Instructions for the task:
What is wanted is an exact copy of all the entries.

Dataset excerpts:

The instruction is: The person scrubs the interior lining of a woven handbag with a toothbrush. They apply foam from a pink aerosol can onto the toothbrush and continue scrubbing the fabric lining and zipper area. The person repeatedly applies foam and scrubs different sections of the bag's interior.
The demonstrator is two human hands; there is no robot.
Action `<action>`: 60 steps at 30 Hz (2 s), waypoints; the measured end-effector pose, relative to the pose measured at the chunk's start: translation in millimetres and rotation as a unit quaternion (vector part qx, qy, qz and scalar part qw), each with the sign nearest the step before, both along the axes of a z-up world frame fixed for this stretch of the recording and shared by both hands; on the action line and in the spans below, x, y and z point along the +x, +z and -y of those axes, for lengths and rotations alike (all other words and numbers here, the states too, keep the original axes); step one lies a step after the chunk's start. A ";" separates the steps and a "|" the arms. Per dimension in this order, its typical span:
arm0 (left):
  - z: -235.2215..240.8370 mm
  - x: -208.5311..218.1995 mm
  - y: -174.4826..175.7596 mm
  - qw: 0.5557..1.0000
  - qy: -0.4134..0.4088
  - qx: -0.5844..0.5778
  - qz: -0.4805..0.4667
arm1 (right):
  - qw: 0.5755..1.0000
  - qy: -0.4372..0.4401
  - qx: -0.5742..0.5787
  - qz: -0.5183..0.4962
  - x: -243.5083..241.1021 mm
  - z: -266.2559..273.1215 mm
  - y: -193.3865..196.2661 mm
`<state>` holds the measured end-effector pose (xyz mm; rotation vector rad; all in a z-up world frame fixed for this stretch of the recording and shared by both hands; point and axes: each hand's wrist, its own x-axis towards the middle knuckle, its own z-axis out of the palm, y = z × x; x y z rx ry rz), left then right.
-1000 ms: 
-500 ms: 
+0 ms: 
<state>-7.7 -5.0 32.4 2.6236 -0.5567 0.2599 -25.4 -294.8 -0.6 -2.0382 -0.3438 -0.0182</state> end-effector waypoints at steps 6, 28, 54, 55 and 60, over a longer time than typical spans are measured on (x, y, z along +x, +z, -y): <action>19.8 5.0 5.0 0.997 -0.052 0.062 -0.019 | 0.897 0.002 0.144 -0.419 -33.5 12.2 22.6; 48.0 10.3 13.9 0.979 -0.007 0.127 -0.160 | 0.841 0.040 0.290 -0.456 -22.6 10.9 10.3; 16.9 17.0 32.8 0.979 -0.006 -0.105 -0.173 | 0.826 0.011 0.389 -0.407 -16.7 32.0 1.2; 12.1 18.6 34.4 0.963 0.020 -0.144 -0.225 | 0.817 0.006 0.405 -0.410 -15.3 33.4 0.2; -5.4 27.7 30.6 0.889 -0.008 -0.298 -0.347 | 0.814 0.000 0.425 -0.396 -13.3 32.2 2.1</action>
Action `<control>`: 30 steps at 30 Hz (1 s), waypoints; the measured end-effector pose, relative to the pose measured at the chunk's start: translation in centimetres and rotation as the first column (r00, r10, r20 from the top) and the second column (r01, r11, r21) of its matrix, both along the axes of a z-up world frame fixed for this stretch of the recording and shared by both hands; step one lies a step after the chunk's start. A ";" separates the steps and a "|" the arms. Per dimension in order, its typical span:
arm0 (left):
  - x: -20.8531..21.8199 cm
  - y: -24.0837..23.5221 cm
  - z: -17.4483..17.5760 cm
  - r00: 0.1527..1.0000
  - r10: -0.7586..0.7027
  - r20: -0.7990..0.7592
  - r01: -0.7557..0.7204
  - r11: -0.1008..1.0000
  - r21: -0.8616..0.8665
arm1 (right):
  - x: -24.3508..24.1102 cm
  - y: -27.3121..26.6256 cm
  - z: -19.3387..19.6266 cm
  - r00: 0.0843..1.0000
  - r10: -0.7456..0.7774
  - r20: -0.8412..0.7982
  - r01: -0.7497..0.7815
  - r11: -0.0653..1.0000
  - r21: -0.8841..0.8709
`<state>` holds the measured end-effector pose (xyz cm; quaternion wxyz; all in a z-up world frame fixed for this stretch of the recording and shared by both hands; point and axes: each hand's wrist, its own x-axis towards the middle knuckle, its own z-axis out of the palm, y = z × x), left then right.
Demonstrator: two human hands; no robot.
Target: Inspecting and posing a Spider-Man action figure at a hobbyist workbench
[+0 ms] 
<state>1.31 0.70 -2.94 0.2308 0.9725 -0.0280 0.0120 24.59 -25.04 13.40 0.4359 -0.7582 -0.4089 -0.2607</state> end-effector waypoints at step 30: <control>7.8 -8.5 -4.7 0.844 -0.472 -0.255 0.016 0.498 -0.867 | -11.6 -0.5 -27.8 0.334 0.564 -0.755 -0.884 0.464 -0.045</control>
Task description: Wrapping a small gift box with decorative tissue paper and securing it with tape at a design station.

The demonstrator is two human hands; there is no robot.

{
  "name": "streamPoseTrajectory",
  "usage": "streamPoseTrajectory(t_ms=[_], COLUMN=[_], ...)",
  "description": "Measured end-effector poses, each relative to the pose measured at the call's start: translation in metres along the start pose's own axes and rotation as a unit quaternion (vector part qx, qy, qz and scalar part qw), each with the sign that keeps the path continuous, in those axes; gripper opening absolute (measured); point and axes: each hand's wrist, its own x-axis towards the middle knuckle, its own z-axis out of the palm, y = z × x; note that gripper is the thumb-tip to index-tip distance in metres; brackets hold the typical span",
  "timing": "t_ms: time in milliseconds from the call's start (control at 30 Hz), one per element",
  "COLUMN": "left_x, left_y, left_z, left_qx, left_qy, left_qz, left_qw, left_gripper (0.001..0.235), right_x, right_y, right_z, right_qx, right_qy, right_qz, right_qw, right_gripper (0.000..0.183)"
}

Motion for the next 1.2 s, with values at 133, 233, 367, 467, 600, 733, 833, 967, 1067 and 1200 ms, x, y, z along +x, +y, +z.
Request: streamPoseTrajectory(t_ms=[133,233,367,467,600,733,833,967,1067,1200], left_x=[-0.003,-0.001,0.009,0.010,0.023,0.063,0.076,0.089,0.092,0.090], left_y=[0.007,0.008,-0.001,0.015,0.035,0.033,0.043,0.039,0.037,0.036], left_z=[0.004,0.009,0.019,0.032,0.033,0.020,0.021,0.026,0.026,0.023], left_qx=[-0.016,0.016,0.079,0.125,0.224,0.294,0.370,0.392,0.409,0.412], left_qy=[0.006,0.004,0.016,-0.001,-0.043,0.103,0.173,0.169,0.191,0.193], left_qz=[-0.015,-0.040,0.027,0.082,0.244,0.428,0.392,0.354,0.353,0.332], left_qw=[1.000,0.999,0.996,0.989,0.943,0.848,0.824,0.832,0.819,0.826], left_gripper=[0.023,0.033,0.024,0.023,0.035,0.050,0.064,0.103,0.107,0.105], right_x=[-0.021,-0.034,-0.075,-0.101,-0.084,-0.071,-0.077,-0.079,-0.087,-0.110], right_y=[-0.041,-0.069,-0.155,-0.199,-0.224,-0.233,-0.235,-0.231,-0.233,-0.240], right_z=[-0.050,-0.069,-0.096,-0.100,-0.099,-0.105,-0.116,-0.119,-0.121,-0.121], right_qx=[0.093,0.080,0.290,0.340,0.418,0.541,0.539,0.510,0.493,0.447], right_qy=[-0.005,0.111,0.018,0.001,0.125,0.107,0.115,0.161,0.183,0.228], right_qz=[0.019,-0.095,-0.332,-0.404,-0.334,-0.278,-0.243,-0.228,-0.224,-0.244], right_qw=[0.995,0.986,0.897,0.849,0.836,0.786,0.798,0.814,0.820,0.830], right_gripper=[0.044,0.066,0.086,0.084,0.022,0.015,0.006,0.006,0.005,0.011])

Exercise answer:
The instruction is: The person scrubs the interior lining of a woven handbag with a toothbrush. They apply foam from a pink aerosol can onto the toothbrush and continue scrubbing the fabric lining and zipper area. The person repeatedly applies foam and scrubs different sections of the bag's interior.
The demonstrator is two human hands; there is no robot.
Action `<action>`: 60 steps at 30 Hz (2 s), waypoints; the measured end-effector pose, relative to the pose measured at the chunk's start: translation in millimetres and rotation as a unit quaternion (vector part qx, qy, qz and scalar part qw), each with the sign nearest the step before, both along the axes of a z-up world frame fixed for this stretch of the recording and shared by both hands; on the action line and in the spans below, x, y and z point along the +x, +z and -y of those axes, for lengths and rotations alike (all other words and numbers here, the states too, keep the original axes); step one lies a step after the chunk's start. A ";" separates the steps and a "|" the arms. Per dimension in this order, its typical span:
arm0 (left):
  - z: -235.2215..240.8370 mm
  - x: -208.5311..218.1995 mm
  - y: -174.4826..175.7596 mm
  - qw: 0.5557..1.0000
  - qy: -0.4134..0.4088
  - qx: -0.5844..0.5778
  - qz: -0.4805..0.4667
arm1 (right):
  - qw: 0.5755..1.0000
  - qy: -0.4372..0.4401
  - qx: -0.5742..0.5787
  - qz: -0.5183..0.4962
  - x: -243.5083..241.1021 mm
  - z: -266.2559..273.1215 mm
  - y: -193.3865..196.2661 mm
`<state>` holds the measured end-effector pose (xyz mm; rotation vector rad; all in a z-up world frame fixed for this stretch of the recording and shared by both hands; point and axes: each hand's wrist, its own x-axis towards the middle knuckle, its own z-axis out of the palm, y = z × x; x y z rx ry rz), left then right.
-1000 ms: 
-500 ms: 
+0 ms: 
<state>-7.7 -5.0 32.4 2.6236 -0.5567 0.2599 -25.4 -294.8 -0.6 -2.0382 -0.3438 -0.0182</state> end-effector waypoints at steps 6, 28, 54, 55 and 60, over a longer time than typical spans are measured on (x, y, z along +x, +z, -y): <action>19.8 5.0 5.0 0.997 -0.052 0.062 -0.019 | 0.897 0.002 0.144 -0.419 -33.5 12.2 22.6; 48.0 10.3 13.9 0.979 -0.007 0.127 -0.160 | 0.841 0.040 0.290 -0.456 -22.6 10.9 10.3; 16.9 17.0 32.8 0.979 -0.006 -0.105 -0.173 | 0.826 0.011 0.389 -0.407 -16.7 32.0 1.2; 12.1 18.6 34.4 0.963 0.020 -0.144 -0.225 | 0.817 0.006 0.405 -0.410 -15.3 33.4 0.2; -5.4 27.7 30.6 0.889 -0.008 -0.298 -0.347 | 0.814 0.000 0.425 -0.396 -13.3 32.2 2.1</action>
Action `<control>`: 30 steps at 30 Hz (1 s), waypoints; the measured end-effector pose, relative to the pose measured at the chunk's start: translation in centimetres and rotation as the first column (r00, r10, r20 from the top) and the second column (r01, r11, r21) of its matrix, both along the axes of a z-up world frame fixed for this stretch of the recording and shared by both hands; step one lies a step after the chunk's start. A ";" separates the steps and a "|" the arms. Per dimension in order, its typical span:
arm0 (left):
  - x: -20.8531..21.8199 cm
  - y: -24.0837..23.5221 cm
  - z: -17.4483..17.5760 cm
  - r00: 0.1527..1.0000
  - r10: -0.7586..0.7027
  - r20: -0.7990..0.7592
  - r01: -0.7557..0.7204
  - r11: -0.1008..1.0000
  - r21: -0.8616..0.8665
arm1 (right):
  - x: -24.3508..24.1102 cm
  - y: -27.3121..26.6256 cm
  - z: -19.3387..19.6266 cm
  - r00: 0.0843..1.0000
  - r10: -0.7456..0.7774
  - r20: -0.8412..0.7982
  - r01: -0.7497..0.7815
  - r11: -0.0653..1.0000
  - r21: -0.8841..0.8709
`<state>` holds the measured end-effector pose (xyz cm; quaternion wxyz; all in a z-up world frame fixed for this stretch of the recording and shared by both hands; point and axes: each hand's wrist, its own x-axis towards the middle knuckle, its own z-axis out of the palm, y = z × x), left then right.
Demonstrator: two human hands; no robot.
Target: Inspecting and posing a Spider-Man action figure at a hobbyist workbench
[+0 ms] 
<state>1.31 0.70 -2.94 0.2308 0.9725 -0.0280 0.0120 24.59 -25.04 13.40 0.4359 -0.7582 -0.4089 -0.2607</state> end-effector waypoints at step 30: <control>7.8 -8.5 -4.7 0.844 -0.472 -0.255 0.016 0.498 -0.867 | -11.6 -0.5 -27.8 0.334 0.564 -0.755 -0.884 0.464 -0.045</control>
Task description: Wrapping a small gift box with decorative tissue paper and securing it with tape at a design station.

The demonstrator is two human hands; there is no robot.

{
  "name": "streamPoseTrajectory",
  "usage": "streamPoseTrajectory(t_ms=[_], COLUMN=[_], ...)",
  "description": "Measured end-effector poses, each relative to the pose measured at the call's start: translation in metres along the start pose's own axes and rotation as a unit quaternion (vector part qx, qy, qz and scalar part qw), each with the sign that keeps the path continuous, in those axes; gripper opening absolute (measured); point and axes: each hand's wrist, its own x-axis towards the middle knuckle, its own z-axis out of the palm, y = z × x; note that gripper is the thumb-tip to index-tip distance in metres; brackets hold the typical span",
  "timing": "t_ms: time in milliseconds from the call's start (control at 30 Hz), one per element",
  "COLUMN": "left_x, left_y, left_z, left_qx, left_qy, left_qz, left_qw, left_gripper (0.001..0.235), right_x, right_y, right_z, right_qx, right_qy, right_qz, right_qw, right_gripper (0.000..0.183)"
}

Motion for the next 1.2 s, with values at 133, 233, 367, 467, 600, 733, 833, 967, 1067 and 1200 ms, x, y, z along +x, +y, +z.
Request: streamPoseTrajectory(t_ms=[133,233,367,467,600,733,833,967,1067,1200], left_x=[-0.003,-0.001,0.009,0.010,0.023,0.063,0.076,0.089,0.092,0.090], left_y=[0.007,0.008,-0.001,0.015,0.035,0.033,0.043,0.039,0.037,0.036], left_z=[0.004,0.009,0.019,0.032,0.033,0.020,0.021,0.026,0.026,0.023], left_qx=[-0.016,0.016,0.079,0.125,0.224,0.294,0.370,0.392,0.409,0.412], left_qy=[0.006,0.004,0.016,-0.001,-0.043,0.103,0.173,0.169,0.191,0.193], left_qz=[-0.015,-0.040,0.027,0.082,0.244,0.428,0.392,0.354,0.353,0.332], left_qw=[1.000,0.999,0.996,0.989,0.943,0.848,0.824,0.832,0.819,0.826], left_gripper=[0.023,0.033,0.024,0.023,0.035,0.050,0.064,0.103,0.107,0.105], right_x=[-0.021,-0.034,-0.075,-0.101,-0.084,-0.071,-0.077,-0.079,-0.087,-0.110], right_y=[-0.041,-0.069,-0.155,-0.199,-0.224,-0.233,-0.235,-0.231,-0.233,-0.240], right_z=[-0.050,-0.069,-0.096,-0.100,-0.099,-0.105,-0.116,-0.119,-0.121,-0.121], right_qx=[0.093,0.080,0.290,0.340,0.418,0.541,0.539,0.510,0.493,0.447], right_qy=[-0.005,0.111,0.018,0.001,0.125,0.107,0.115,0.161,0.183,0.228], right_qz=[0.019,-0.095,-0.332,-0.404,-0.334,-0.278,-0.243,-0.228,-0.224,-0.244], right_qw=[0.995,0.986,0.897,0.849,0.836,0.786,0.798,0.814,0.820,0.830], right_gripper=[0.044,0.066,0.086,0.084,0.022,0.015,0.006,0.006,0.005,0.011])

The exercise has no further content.